Thomas Bangalter, Rico the Wizard et Jean-Michel Jarre disent ce qu...

Thomas Bangalter, Rico the Wizard et Jean-Michel Jarre disent ce qu...

En tant que scientifique et compositeur, je m'intéresse de près à l'IA dans le domaine musical. Si l'on met de côté les réactions binaires épidermiques, il me semble important de comprendre ce qu'en pensent les musiciens. Pour cela, entre autres, j'écoute régulièrement les interviews de personnalités. J'ai sélectionné les propos de trois d'entre eux, qui me semblent particulièrement intéressants, car leurs avis sont à la fois pondérés et ils justifient leur position.

Le premier est Thomas Bangalter, l'un des deux anciens Daft Punk, dont je retranscris ici un court extrait de ses propos lors d'un événement organisé par Chanel le 29 juillet 2026. Pour lui, le résultat final n'est pas le plus important : « C'est précisément pour cela [que l'IA] ne fonctionne pas pour moi dans le processus créatif : elle se focalise sur le résultat final et cherche à contourner le processus de création lui-même - or, c'est cette étape que je trouve la plus intéressante. Pourquoi voudrais-je court-circuiter le moment qui me passionne tant ? »

La focalisation sur le résultat plutôt que sur la création est une cause de détestation pour de nombreux artistes.

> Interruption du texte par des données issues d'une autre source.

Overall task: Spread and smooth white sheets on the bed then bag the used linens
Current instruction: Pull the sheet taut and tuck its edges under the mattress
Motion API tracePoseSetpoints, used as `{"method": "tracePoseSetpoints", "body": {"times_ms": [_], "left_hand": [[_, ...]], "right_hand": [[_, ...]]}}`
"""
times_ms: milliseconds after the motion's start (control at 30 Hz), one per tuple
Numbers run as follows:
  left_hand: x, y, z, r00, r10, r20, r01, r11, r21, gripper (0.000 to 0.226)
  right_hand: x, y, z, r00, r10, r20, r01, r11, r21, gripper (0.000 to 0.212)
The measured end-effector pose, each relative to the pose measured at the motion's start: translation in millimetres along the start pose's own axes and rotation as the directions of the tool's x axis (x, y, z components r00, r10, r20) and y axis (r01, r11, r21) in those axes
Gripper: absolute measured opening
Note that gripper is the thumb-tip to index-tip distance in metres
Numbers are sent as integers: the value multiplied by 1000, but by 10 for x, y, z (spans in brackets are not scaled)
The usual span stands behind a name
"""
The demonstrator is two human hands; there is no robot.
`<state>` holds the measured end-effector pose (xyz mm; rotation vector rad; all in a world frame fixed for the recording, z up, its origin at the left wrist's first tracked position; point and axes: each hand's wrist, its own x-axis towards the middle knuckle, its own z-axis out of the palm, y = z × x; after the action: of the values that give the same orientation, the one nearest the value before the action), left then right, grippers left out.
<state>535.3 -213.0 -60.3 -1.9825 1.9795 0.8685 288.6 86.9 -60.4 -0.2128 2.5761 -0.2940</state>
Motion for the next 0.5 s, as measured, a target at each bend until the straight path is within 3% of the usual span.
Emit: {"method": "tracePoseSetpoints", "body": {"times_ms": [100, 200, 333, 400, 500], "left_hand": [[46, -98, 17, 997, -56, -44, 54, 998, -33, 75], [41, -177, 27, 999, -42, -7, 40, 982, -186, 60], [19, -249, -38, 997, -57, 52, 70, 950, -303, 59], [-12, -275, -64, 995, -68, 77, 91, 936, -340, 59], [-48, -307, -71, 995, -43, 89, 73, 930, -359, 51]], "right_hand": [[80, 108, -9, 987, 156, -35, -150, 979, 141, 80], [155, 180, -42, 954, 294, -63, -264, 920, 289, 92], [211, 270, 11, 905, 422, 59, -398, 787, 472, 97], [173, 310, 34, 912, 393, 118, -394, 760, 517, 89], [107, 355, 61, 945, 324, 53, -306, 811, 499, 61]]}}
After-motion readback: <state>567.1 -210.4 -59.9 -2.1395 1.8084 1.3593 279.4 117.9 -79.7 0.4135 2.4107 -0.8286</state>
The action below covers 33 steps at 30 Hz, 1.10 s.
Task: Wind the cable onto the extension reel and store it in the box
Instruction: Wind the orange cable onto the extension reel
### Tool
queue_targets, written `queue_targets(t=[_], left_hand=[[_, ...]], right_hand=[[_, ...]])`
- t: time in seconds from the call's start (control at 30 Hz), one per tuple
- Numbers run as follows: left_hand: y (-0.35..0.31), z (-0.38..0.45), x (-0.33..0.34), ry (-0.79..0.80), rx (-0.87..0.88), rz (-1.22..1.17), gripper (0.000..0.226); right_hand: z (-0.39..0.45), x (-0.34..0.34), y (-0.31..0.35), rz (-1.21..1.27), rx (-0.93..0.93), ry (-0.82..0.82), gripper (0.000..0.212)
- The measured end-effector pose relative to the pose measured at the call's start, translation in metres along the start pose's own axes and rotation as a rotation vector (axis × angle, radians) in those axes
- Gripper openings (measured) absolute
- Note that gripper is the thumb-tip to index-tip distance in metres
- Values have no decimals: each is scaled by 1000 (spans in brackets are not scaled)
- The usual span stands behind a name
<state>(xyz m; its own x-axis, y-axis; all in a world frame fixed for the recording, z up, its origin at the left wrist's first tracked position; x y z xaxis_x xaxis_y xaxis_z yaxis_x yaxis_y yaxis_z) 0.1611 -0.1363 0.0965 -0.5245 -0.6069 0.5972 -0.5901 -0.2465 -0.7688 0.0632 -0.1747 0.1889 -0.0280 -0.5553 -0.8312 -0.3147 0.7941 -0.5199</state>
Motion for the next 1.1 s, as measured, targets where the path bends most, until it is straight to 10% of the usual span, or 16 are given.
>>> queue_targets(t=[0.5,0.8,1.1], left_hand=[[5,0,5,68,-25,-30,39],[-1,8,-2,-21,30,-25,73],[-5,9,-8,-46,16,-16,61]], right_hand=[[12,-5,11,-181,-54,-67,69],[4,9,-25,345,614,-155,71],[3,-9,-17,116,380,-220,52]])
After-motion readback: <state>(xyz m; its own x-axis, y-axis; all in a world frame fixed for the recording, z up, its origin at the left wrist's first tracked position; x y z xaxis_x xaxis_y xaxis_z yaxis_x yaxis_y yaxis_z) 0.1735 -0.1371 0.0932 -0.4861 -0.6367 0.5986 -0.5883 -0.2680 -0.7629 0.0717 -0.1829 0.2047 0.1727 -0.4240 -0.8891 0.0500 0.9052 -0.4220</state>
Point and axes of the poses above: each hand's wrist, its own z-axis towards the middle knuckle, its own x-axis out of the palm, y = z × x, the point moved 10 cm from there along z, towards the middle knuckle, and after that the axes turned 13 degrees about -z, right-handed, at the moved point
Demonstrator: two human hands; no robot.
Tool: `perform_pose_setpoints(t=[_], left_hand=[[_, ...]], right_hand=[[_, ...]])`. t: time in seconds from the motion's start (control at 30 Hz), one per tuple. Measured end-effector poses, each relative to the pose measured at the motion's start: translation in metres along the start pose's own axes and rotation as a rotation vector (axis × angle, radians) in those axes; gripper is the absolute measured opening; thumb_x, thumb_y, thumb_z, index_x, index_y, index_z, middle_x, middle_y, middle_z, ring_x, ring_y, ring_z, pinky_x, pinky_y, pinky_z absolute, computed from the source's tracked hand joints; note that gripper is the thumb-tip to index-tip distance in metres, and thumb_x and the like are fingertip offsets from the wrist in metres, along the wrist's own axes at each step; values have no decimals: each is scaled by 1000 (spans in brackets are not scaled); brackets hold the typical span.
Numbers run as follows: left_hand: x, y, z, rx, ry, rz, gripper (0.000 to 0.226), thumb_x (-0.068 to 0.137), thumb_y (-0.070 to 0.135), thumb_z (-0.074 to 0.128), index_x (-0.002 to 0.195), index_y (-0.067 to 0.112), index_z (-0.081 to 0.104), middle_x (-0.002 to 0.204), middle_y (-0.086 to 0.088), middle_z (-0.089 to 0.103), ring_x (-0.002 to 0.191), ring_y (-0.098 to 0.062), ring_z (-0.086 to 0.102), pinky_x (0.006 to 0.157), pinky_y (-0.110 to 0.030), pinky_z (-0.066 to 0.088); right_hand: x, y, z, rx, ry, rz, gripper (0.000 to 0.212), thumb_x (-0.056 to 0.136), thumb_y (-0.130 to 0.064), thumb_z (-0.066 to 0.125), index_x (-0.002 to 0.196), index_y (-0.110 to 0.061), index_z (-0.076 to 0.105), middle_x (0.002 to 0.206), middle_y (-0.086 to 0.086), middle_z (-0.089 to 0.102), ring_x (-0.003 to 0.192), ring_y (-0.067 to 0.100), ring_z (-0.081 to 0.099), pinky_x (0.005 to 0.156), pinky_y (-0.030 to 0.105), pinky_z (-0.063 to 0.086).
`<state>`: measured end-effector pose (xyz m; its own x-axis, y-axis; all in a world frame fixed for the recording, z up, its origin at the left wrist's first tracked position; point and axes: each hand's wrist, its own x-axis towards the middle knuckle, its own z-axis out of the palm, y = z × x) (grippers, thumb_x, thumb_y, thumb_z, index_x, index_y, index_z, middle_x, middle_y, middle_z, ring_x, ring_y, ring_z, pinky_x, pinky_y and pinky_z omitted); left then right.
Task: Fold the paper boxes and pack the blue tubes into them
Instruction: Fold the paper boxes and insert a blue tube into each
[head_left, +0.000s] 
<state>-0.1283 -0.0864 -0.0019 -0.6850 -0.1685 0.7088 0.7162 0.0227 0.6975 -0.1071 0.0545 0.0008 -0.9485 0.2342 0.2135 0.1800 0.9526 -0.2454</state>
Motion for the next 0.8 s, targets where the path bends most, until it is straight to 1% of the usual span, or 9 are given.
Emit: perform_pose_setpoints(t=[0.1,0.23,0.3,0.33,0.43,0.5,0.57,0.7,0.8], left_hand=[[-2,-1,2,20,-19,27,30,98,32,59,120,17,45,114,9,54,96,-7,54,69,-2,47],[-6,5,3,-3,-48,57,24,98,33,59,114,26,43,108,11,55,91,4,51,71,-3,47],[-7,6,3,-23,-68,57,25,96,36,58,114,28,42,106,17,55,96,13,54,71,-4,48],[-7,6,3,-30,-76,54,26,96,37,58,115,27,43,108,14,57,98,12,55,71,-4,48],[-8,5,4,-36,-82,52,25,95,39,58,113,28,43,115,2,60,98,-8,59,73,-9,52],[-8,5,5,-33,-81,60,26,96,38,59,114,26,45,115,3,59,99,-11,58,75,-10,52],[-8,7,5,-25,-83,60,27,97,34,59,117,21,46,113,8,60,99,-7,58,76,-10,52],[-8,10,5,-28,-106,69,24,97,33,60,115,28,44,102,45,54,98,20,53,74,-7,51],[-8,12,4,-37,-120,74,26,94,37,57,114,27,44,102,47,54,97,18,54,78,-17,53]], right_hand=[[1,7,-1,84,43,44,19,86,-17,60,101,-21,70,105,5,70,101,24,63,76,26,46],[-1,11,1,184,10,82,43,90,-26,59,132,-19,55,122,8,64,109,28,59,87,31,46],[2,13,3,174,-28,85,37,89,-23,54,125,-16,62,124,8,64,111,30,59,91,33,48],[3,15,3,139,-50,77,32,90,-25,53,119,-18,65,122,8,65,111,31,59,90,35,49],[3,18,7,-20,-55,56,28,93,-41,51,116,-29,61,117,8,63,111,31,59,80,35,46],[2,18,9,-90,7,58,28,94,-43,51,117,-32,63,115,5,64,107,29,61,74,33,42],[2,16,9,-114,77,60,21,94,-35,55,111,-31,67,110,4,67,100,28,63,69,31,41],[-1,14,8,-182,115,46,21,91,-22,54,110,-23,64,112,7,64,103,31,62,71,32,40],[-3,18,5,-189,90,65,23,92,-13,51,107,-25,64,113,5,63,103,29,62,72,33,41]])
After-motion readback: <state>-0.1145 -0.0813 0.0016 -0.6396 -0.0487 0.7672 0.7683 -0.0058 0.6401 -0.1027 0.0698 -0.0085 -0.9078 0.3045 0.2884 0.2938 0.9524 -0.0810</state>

Cet avis tranche avec celui du patron de Suno, leader des IA génératives musicales, suscitant une vive controverse lorsqu'il a déclaré que « la plupart des gens ne prennent aucun plaisir durant la majeure partie du temps qu'ils consacrent à la création musicale ». Outre les problèmes de droits, de génération massive de morceaux qui inondent les plateformes, cet aspect des IA génératives comme Suno est certainement une cause importante de détestation pour de nombreux artistes.

Le second avis est celui du producteur « Rico the Wizard », une figure discrète, mais essentielle de la French Touch, qui s'exprimait dans un interview pour Audiofanzine le 19 novembre 2025. Selon lui, l'IA est le nouveau « sampleur* » : « Dans les années 1980, quand le sampleur est arrivé, tout le monde a flippé en disant : ça va remplacer tout le monde. Et avec l'IA pareil. Et Finalement on se retrouve à faire exactement la même chose qu'on faisait dans les années 1980-1990, c'est-à-dire créer de la matière, comme on le faisait avec les sampleurs ».

Il y a en effet des similitudes entre l'avènement du sampling, les polémiques qu'il a suscitées, et ce qui arrive avec l'IA aujourd'hui. Sans le sampling, une pratique qui trouve son origine dans la musique concrète, la musique électronique ne serait pourtant pas ce qu'elle est devenue.

Un sampleur (sampler) est un dispositif qui permet d’enregistrer, de stocker, de modifier et de rejouer des échantillons sonores ou « samples ». Cette pratique trouve son origine dans les travaux de Pierre Schaffer sur la musique concrète. C’est aujourd’hui l’un des instruments parmi les plus utilisés dans la musique électronique. Photo (c) GRM – Pierre Schaffer.

Pour terminer, restons dans le domaine de la musique électronique avec le pionnier qu'est Jean-Michel Jarre. Dans une interview du 5 août 2026, il exprime son engouement pour l'IA : « Je me retrouve dans une position de la défendre alors qu'elle ne devrait être ni défendue ni attaquer, parce qu'on confond trop l'outil et l'usage. L'outil est neutre. L'IA est neutre comme le feu est neutre. Le feu ça brule. C'est dangereux aussi, mais enfin, globalement, ça a plutôt amélioré la condition humaine. Et donc, il ne faut pas remettre en question l'IA par rapport à un usage malveillant de l'IA. Je pense qu'il faut des règles. Pour l'instant l'IA, c'est un peu le Far West. [...] Je me rends compte que, finalement, avec l'IA, je ne suis plus seulement le créateur de mon travail, j'en suis en même temps le curateur. C'est un peu, en fait, un point de vue de drone : pouvoir prendre un peu de recul et, au fond, utiliser l'IA comme un super sampleur ou un super synthé ».

Détourner l’IA pour l’inclure dans le processus créatif.

J'ai insisté dans une précédente chronique, que ce n'était pas la technologie en elle-même qui posait problème, mais plutôt son utilisation non-éthique. Chaque artiste peut trouver un moyen d'utiliser l'IA de manière à enrichir son processus créatif. Pour cela, je suggère d'adopter l'esprit des hackers cyberpunk : expérimenter, détourner son utilisation, utiliser de façon inattendue, surprenante, et pourquoi pas y prendre du plaisir.